Accuracy in Media

The government is constantly looking for ways to identify threats to national security before American citizens are threatened. Since the 1980s, the intelligence community has struggled with the challenges of monitoring electronic communication while protecting the privacy of its citizens. Journalist Shane Harris, the author of The Watcher: The Rise of the U.S. Surveillance State, addresses these challenges and the solutions that the government is attempting to develop in his latest book. Also on the panel to comment on the book were former journalist and analyst with the Cato Institute Julian Sanchez, and Jim Harper, Director of Information Policy Studies at the Cato Institute, who acted as a moderator for the discussion.

After any terrorist attack, the intelligence community finds evidence that, if pieced together properly at the outset, would have led to information that could have prevented the attack. However, the general consensus is that the government continually fails to connect the dots. In the 1980s, John Poindexter suggested the establishment of Total Information Awareness, a program that would collect and monitor domestic information while encrypting the data to protect the privacy of citizens and ensure the loyalty of the analysts that received the data.

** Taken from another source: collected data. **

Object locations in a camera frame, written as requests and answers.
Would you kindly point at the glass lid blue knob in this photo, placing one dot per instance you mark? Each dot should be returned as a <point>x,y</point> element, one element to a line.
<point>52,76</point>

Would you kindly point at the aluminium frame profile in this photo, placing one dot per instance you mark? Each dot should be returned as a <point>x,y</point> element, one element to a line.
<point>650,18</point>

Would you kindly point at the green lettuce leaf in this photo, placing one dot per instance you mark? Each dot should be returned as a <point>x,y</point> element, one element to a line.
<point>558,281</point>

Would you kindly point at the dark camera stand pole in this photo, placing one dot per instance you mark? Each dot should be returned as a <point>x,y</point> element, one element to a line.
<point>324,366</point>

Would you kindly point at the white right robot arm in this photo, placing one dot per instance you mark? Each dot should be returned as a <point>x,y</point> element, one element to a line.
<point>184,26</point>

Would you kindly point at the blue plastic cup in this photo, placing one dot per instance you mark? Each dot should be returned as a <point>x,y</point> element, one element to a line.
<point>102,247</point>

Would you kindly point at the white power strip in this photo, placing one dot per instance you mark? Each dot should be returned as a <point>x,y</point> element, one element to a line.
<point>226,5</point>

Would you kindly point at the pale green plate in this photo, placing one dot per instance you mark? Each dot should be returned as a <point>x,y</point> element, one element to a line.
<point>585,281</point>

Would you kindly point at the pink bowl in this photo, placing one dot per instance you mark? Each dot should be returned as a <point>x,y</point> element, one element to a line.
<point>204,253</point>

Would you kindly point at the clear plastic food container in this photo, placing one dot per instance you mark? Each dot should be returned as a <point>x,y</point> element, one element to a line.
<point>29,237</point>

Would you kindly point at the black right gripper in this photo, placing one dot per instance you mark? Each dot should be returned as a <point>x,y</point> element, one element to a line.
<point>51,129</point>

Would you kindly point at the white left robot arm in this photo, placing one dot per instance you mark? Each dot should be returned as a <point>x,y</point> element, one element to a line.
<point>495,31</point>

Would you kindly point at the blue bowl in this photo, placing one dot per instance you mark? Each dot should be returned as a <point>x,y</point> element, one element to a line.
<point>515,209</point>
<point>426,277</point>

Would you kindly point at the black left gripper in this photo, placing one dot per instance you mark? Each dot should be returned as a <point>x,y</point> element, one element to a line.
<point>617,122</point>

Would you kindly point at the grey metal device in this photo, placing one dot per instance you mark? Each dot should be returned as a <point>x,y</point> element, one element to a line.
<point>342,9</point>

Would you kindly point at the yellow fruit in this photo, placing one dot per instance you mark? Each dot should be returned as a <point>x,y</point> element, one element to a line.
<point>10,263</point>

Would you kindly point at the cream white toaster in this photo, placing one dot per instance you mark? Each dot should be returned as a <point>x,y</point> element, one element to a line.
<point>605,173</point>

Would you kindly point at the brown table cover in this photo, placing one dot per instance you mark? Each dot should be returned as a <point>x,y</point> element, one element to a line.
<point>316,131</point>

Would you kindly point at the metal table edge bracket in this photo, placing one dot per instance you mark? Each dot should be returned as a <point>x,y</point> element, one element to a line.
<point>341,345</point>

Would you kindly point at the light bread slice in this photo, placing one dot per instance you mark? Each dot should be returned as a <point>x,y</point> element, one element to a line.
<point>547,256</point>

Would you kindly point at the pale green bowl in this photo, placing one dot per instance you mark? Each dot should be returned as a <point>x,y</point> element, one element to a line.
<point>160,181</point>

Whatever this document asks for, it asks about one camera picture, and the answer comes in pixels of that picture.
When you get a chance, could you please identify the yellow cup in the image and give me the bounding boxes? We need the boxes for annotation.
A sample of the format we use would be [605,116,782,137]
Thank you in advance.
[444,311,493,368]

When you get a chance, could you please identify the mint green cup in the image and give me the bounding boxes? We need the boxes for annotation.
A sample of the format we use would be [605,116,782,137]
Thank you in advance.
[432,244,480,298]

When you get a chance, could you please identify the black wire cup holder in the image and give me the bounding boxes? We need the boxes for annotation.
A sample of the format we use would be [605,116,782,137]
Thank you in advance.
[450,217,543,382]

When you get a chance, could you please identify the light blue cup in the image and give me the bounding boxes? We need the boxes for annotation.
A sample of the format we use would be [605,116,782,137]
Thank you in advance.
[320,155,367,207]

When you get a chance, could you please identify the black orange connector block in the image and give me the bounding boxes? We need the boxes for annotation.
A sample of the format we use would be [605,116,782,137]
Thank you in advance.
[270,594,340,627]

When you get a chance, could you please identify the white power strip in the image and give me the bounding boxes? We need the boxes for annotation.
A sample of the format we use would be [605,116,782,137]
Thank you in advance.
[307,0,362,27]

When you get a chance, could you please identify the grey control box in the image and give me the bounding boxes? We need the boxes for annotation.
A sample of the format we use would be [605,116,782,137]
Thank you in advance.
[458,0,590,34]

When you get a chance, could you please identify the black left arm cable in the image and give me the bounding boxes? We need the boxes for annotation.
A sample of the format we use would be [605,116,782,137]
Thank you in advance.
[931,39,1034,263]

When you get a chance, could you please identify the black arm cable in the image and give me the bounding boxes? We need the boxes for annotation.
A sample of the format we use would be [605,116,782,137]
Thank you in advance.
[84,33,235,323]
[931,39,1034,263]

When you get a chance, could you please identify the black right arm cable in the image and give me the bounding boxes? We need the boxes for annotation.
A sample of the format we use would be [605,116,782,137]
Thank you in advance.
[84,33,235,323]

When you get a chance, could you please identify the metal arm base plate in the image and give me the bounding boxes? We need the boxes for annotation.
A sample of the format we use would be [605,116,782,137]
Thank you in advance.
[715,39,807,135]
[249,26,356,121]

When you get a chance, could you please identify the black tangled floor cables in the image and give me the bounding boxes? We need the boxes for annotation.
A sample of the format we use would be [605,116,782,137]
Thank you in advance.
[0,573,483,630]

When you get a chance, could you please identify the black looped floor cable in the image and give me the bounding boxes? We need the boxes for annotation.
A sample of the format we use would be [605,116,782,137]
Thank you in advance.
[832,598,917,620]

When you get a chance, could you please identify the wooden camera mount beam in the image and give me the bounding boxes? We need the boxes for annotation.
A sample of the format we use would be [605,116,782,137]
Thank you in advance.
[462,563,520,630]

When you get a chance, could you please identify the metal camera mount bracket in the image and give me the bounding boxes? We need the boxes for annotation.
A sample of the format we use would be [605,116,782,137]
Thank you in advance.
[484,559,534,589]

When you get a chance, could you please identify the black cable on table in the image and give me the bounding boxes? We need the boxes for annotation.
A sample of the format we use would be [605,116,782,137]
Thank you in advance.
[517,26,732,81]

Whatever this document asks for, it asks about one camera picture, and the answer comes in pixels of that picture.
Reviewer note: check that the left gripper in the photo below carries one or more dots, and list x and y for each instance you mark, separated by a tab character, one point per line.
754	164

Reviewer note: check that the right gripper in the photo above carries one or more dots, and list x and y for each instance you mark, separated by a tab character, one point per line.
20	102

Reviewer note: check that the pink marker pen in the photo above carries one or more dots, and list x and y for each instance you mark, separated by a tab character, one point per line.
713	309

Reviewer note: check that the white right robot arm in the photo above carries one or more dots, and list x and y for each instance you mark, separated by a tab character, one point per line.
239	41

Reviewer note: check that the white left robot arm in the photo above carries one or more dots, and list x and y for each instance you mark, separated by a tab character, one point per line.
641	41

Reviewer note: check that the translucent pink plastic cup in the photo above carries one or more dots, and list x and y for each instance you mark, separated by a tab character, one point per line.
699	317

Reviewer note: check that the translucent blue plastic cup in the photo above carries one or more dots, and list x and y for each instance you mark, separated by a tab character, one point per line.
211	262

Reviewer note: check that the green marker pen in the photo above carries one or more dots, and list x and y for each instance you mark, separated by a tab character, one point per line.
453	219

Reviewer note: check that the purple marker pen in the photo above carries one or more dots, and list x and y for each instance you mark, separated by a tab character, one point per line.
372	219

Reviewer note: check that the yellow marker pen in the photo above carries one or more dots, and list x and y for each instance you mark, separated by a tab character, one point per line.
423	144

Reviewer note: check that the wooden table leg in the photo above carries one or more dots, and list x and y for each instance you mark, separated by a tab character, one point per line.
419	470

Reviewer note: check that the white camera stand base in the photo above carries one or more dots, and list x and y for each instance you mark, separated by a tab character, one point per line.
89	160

In the early 1980s the NSA experimented with various programs to find terrorists. The problem that became rapidly apparent was that the analysts had trouble making sense of the information that had been collected. Harris noted that “information in a bureaucracy equals power.” However, the government failed to find a way to connect the information that they have collected in a meaningful way.

Julian Sanchez commented that he agreed with some of the primary focus of Harris’ book; however, he noted that the book views “the world through a Poindexter lens.” He did acknowledge that the current situation is “the worst of both worlds.” The primary challenge is constantly changing technology and the way information is stored and distributed. As technology evolves, the perimeter around privacy and information access fluctuates, making it harder for legal boundaries to exist and be established.